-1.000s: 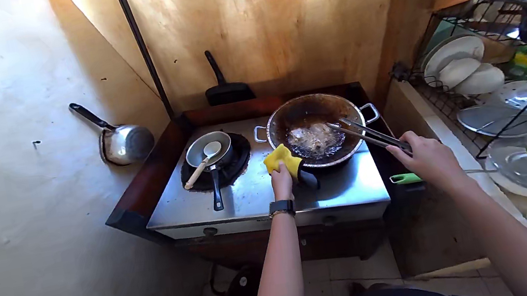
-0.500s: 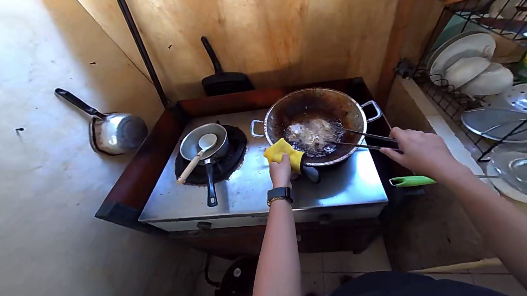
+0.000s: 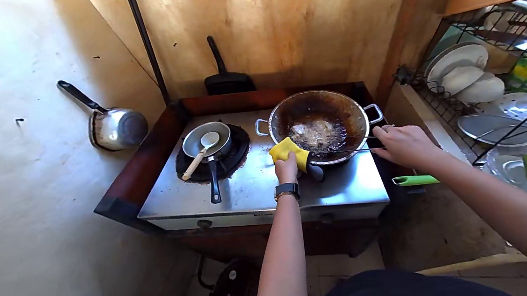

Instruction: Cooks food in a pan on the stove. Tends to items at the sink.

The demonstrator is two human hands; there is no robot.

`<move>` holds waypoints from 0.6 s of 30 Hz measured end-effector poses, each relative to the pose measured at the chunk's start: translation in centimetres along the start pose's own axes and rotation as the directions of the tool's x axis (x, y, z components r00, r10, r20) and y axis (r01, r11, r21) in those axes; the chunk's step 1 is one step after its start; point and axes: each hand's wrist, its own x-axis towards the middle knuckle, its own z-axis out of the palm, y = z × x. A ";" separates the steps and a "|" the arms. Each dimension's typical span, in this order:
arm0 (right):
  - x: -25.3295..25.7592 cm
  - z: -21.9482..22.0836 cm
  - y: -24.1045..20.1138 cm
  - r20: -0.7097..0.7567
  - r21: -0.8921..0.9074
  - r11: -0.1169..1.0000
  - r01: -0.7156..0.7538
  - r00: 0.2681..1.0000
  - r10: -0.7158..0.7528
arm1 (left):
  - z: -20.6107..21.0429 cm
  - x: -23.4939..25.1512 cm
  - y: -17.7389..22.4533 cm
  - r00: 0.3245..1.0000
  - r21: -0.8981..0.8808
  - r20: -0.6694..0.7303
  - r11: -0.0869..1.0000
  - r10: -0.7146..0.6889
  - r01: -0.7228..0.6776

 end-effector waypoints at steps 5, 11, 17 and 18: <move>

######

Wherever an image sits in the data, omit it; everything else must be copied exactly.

EXPECTED OUTPUT:
-1.000s: 
-0.500s: 
+0.000s: 

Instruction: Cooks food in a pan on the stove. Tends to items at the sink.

The demonstrator is two human hands; there is no robot.

`<move>` holds waypoints from 0.6 s of 30 Hz measured end-effector poses, each relative to the pose measured at the chunk's start: translation in centimetres along the start pose's own axes and rotation as the directions of the tool's x axis (x, y, z components r00, r10, r20) and y axis (r01, r11, r21) in those axes; the chunk's step 1 is one step after its start; point and axes: each hand's wrist, its own x-axis towards the middle knuckle, its own z-axis out of the palm, y = z × x. A ";" separates the steps and a "|" the arms. Each dimension's typical span, in this order:
arm0 (right):
  - x: -25.3295..25.7592 cm
  - z: -21.9482..22.0836 cm
  - y: -24.1045..20.1138 cm
  - r20: -0.7097..0.7567
  - r21: -0.8921..0.9074
  - r11: -0.1169..1.0000
  - r01: -0.7156..0.7538
  - r00: 0.2681..1.0000
  - r10: -0.7158..0.7528
arm1 (left):
  - z: -20.6107..21.0429 cm
  - x: -23.4939..25.1512 cm
  - y: -17.7389..22.4533 cm
  - r00: 0.3245..1.0000
  - r21: -0.8981..0.8808
  - r20: -0.6694..0.7303
  - r11: -0.0869..1.0000
  - r10: -0.7146..0.6889
  - r01: -0.7228..0.6776

 end-effector waypoints at steps 5, 11, 17 and 18: <move>

Further output is not needed for this exercise.